An insight is something very difficult to define or to explain, it is usually described as the ‘AHA’ moment, or when the light bulb turns up.
The other day I stumbled into a blog from Adam Richardson that describes three key attributes:
Core insights have three key attributes:
1. Logical, yet unexpected. A core insight is the quintessential “Aha!” — a realization about how your customers think or where a business opening lies that emerges out of connecting the dots between various other findings (customer research, technology trends, demographics, economics, brand, etc.) in a new way. Toyota’s counterintuitive realization about what would motivate buyers came from understanding cultural, behavioral, economic, and technologic trends, and this insight drove development choices as well as marketing.

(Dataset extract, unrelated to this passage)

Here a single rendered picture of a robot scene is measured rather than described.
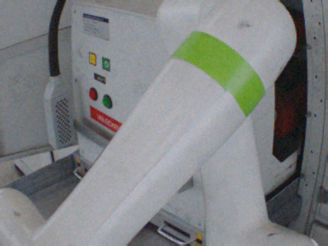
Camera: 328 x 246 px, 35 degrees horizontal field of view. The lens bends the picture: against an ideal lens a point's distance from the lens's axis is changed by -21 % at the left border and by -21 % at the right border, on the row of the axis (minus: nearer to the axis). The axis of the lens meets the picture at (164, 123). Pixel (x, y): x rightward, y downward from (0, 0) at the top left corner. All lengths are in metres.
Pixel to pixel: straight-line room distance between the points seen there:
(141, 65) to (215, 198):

2. Forward-looking. A core insight provides forward-looking understanding of customer needs, behaviors, and market trends. Core insights should address the current state of the world and also point to how the world will be in the future. In recognizing the phenomenon of eco-friendly products becoming status symbols, Toyota was picking up on a pioneering mind-set with emerging eco-conscious buyers that seemed likely to expand into the mainstream. The fact that they are now turning Prius into a brand and product line is testament to the durable nature of their insight.
3. Hard to follow. The core insights you’ve discovered should be hard for competitors to perceive based on the offerings you put into the market. “Make it faster” or “add another blade to the razor” are obvious; reliance on such easily deduced “insights” makes you predictable and easy to compete against. The real trick is that even if competitors can eventually understand your core insight, their ability to respond is often constrained by their own competencies, customers, and business model.